Question is really too broad :o) Check out these "pointers" and ask more specifically.
Typical overdraw inhibitors are:
Z-buffer
Occlusion based techniques (various buffer techniques, HW occlusions, ...)
Stencil test
on little bit higher logic level:
culling (usually by view frustum)
scene organization techniques (usually trees or tiling)
rough drawing front to back (this is obviously supporting technique :o)
EDIT: added stencil test, has indeed interesting overdraw prevention uses especially in combination of 2d/3d.
Reduce the number of objects you consider for drawing based on distance, and on position (ie. reject those outside of the viewing frustrum).
Also consider using some sort of object-based occlusion system to allow large objects to obscure small ones. However this may not be worth it unless you have a lot of large objects with fairly regular shapes. You can pre-process potentially visible sets for static objects in some cases.
Your API will typically reject polygons that are not facing the viewpoint also, since you typically don't want to draw the rear-face.
When it comes to actual rendering time, it's often helpful to render opaque objects from front-to-back, so that the depth-buffer tests end up rejecting entire polygons. This works for 2D too, if you have depth-buffering turned on.

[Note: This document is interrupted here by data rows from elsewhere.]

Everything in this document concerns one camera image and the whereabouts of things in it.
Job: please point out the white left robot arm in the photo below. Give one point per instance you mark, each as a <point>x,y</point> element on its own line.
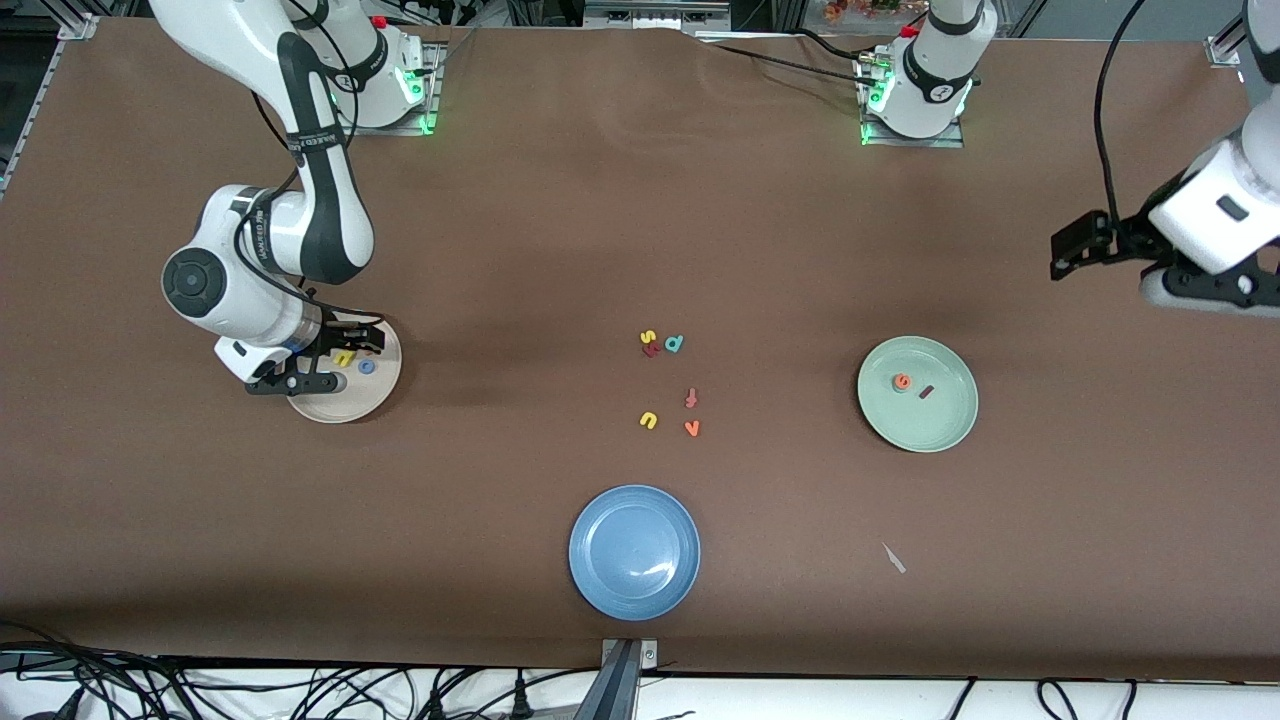
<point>935,80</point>

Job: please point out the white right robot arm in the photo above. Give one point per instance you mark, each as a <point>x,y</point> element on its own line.
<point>230,290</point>

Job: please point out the beige brown plate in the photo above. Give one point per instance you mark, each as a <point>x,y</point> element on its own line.
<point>350,402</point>

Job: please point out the light green plate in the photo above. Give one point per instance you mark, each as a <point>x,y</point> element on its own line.
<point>917,425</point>

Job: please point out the brown table cover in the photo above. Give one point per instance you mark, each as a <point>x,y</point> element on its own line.
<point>640,220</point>

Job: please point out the orange artificial flowers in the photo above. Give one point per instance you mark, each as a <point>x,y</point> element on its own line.
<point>860,8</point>

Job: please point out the blue plate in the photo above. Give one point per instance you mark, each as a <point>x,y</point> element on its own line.
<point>634,553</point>

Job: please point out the small white paper scrap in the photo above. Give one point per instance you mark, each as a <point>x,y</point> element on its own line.
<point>893,558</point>

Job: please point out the grey power strip box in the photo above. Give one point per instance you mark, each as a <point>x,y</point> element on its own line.
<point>655,12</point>

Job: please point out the aluminium frame corner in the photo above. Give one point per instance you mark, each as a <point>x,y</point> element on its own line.
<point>1225,45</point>
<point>78,25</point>

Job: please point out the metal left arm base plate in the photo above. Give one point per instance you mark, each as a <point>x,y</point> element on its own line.
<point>868,138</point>

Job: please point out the aluminium camera mount profile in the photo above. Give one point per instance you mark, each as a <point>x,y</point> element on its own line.
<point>620,690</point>

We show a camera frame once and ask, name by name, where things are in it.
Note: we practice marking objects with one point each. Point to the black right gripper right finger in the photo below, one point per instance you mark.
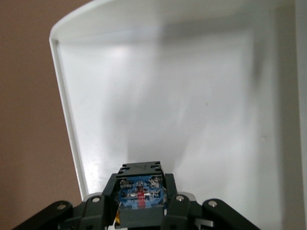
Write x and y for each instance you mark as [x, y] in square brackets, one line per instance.
[182, 213]

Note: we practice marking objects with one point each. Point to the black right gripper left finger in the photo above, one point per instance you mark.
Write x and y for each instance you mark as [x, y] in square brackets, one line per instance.
[96, 213]

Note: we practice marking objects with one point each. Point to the brown table cover mat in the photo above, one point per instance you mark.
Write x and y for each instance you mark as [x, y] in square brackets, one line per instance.
[24, 95]

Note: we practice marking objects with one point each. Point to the green push button switch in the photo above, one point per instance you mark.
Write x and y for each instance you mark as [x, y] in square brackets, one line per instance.
[140, 191]

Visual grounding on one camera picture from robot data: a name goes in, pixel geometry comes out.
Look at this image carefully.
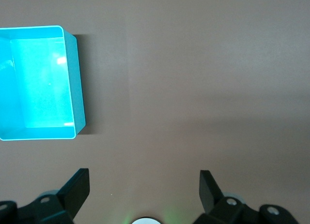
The teal plastic bin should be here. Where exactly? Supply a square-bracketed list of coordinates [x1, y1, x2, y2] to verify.
[0, 25, 87, 141]

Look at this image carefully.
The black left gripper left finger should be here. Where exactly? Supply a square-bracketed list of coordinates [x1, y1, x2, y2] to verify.
[0, 168, 90, 224]

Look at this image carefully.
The brown table mat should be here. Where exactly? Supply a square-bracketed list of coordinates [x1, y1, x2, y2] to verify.
[0, 0, 310, 224]

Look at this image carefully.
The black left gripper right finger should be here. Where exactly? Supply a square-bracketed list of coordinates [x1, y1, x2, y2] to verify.
[193, 170, 297, 224]

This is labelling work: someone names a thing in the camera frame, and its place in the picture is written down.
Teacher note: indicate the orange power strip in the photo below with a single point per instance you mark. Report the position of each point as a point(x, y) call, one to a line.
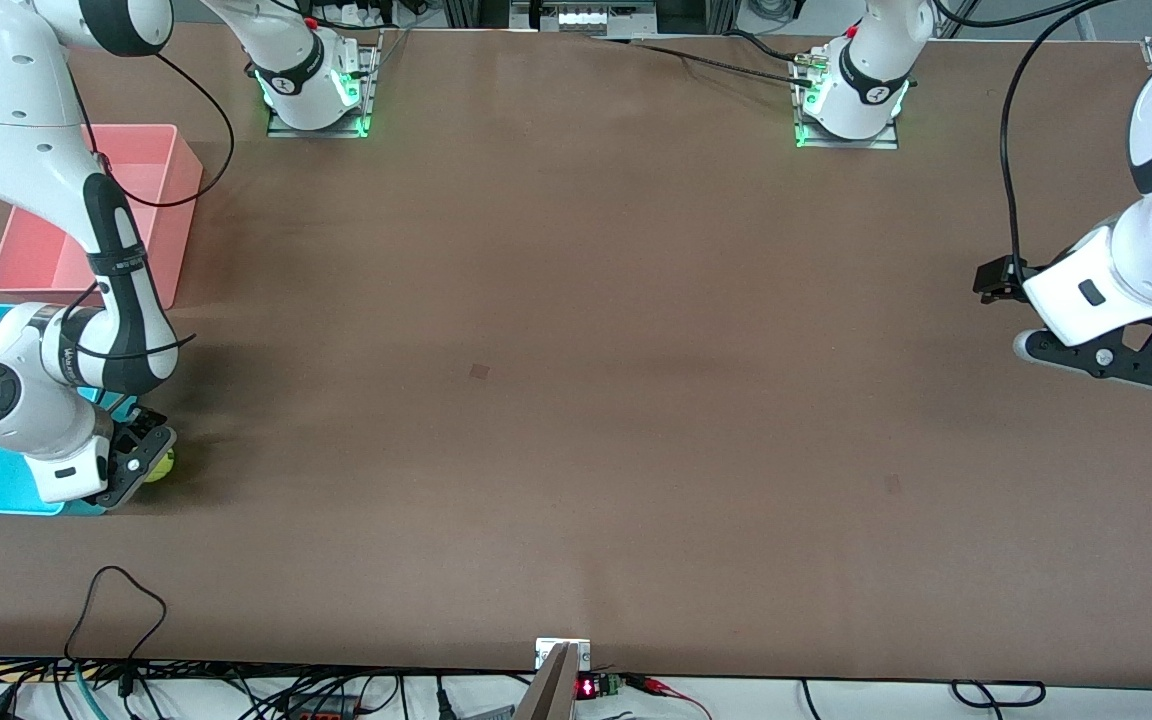
point(321, 714)

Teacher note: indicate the pink plastic bin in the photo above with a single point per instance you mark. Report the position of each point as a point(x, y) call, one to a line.
point(46, 260)

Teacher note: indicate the metal equipment rack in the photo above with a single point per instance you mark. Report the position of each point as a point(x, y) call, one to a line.
point(586, 18)

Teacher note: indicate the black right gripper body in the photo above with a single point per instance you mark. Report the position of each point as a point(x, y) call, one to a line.
point(133, 424)

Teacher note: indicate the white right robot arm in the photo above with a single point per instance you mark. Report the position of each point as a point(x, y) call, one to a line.
point(6, 100)

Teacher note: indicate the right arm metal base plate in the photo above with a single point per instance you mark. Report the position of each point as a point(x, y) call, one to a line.
point(316, 131)

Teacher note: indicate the yellow-green tennis ball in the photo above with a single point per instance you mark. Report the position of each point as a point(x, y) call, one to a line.
point(164, 468)

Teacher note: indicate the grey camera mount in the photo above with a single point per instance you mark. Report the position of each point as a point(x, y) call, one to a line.
point(556, 690)

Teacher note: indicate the red digit display board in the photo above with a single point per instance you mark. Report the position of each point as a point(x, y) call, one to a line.
point(587, 687)

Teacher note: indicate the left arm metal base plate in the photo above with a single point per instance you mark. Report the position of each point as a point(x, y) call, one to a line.
point(846, 143)

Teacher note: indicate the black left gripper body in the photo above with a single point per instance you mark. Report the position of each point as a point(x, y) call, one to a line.
point(999, 278)

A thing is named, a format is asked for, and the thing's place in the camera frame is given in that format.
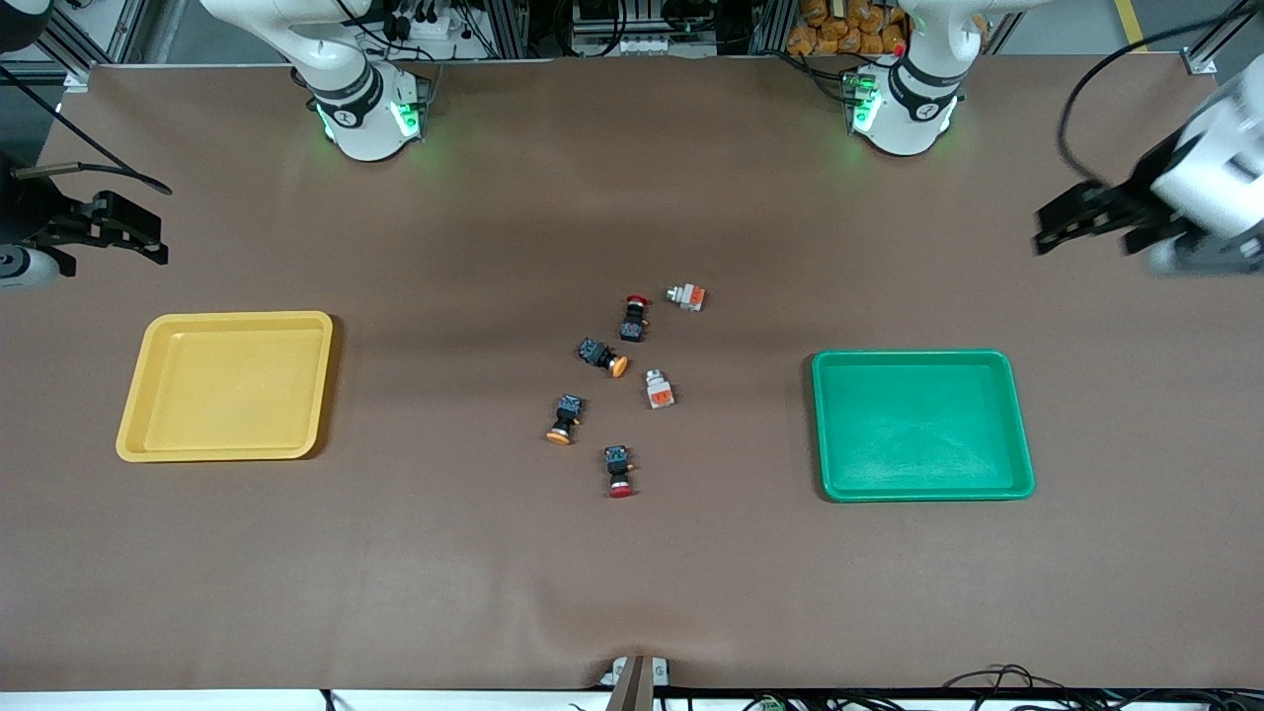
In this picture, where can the orange snack bags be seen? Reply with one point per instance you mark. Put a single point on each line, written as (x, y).
(839, 30)

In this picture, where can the brown table mat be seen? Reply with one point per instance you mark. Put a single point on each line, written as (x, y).
(632, 573)

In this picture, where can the red cap push button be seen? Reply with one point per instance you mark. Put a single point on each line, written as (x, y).
(618, 464)
(633, 326)

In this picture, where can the aluminium frame profile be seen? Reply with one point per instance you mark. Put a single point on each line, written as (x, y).
(79, 54)
(1210, 49)

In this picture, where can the grey mount bar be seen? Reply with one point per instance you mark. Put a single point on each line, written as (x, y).
(632, 691)

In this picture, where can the yellow cap push button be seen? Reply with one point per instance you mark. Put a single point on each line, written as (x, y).
(569, 410)
(595, 353)

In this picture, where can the green plastic tray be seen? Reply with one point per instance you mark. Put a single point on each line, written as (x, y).
(918, 425)

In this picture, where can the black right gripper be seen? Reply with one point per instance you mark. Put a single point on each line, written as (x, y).
(38, 215)

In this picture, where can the white power strip with plugs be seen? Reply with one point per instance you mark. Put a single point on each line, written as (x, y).
(430, 25)

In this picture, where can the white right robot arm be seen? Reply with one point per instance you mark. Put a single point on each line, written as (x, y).
(360, 109)

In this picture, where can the yellow plastic tray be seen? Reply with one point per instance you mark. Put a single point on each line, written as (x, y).
(227, 385)

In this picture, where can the white orange push button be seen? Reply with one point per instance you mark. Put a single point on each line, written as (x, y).
(660, 392)
(689, 296)

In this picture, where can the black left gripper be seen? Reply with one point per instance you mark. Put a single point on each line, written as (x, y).
(1129, 205)

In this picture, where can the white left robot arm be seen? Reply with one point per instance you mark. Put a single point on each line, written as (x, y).
(904, 114)

Remember that this is a performance optimisation problem. Most applications will not have a significant problem with overdraw. Use tools like Pix or NVIDIA PerfHUD to measure your problem before you spend resources on fixing it.
Since having blends is hitting perfomance of our game, we tried several blending strategies for creating the "illusion" of blending. One of them is drawing a sprite every odd frame, resulting in the sprite being visible half of the time. The effect is quit good. (You'd need a proper frame rate by the way, else your sprite would be noticeably flickering)
Despite that, I would like to know if there are any good insights out there in avoiding blending in order to better the overal performance without compromising (too much) of the visual experience.
Is it the actual blending that's killing your performance? (i.e. video memory bandwidth)
What games commonly do these days to handle lots of alpha blended stuff (think large explosions that cover whole screen): render them into a smaller texture (e.g. 2x2 smaller or 4x4 smaller than screen), and composite them back onto the main screen.
Doing that might require rendering depth buffer of opaque surfaces into that smaller texture as well, to properly handle intersections with opaque geometry. On some platforms (consoles) doing multisampling or depth buffer hackery might make that a very cheap operation; no such luck on regular PC though.
See article from GPU Gems 3 for example: High-Speed, Off-Screen Particles. Christer Ericson's blog post overviews a lot of optimization approaches as well: Optimizing the rendering of a particle system
Excellent article here about rendering particle systems quickly. It covers the smaller off screen buffer technique and suggest quite a few other approaches.
You can read it here
It is not quite clear from your question what kind of application of blending hits your game's performance. Generally blending is blazingly fast. If your problems are particle system related, then what is most likely to kill framerate is the number and size of particles drawn. Particularly lots of close up (and therefore large) particles will require high memory bandwidth and fill rate of the graphics card. I have implemented a particle system myself, and while I can render tons of particles in the distance, I feel the negative impact of e.g. flying through smoke (that will fill the entire screen because the viewer is amidst of it) very much on weaker hardware.